I reached the door that was finally mine by a route I never planned — the medical seat didn't come, so I walked through veterinary science, and from inside that degree, I found the civil services. None of it felt like a master plan; it felt like making the best of a disappointment, one decision at a time. In hindsight, taking the open door instead of battering the closed one — and staying alert enough to find the next from inside it — was the most self-respecting thing I did. I did it by instinct, the long way around. These frameworks are my attempt to give you that clarity on purpose, and early.
The purpose of preparation is not to prove that you can suffer endlessly. The purpose is to build a meaningful life. Sometimes that life begins by continuing. Sometimes it begins by courageously choosing another door.
Whatever you decide, decide it with evidence and decide it with dignity. And whichever way the evidence points — choose, instead of drifting. The drifting is the only real failure. Everything else is just a path.
A note on the numbers: where the odds and the costs come from
Two arguments here deserve hard numbers — the probability of success inside any expected-value calculation, and the opportunity cost of each additional year. I worked through both in a separate analysis of UPSC service-allocation lists from 2021 to 2024.

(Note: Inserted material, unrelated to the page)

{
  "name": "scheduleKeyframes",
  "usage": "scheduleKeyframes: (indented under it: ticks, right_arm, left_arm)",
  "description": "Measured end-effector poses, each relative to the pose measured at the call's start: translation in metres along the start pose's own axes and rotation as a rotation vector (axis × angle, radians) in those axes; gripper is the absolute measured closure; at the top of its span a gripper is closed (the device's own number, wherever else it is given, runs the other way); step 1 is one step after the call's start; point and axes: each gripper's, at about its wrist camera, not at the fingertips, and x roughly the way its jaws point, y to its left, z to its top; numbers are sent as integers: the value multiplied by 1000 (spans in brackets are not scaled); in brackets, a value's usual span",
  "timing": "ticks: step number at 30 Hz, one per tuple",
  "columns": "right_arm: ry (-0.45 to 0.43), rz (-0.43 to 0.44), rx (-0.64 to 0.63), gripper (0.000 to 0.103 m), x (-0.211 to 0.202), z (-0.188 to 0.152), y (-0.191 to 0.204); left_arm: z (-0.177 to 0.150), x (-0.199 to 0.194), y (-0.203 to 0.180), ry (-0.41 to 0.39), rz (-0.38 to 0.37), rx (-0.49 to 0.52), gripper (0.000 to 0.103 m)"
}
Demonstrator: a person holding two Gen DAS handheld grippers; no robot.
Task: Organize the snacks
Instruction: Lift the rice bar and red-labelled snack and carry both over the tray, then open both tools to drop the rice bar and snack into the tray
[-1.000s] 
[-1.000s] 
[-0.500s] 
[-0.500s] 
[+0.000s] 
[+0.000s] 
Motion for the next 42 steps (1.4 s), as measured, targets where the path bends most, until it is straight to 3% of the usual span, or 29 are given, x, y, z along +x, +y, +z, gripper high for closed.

A few findings worth carrying with you:
- Repetition is not a reliable route to the top service. Among candidates selected more than once, only about a third ultimately reached the IAS — nearly two-thirds did not, despite clearing multiple times.
- The opportunity cost is higher than almost everyone estimates. A five-year delay can erase roughly ₹4–17 crore in lifetime financial value when you account for foregone salary, lost compounding, a lower terminal pay level, and reduced pension.
Read the full analysis → Selection Patterns and Economic Variables in the Civil Services Examination: A Probabilistic Assessment of Service Allocations and Opportunity Costs (2021–2024)
One caution / Discliamer, numbers only describe the overall picture. They can show you the general odds, but not your personal chances. Use them to guide your decision, but do not let them decide for you. That choice is always yours.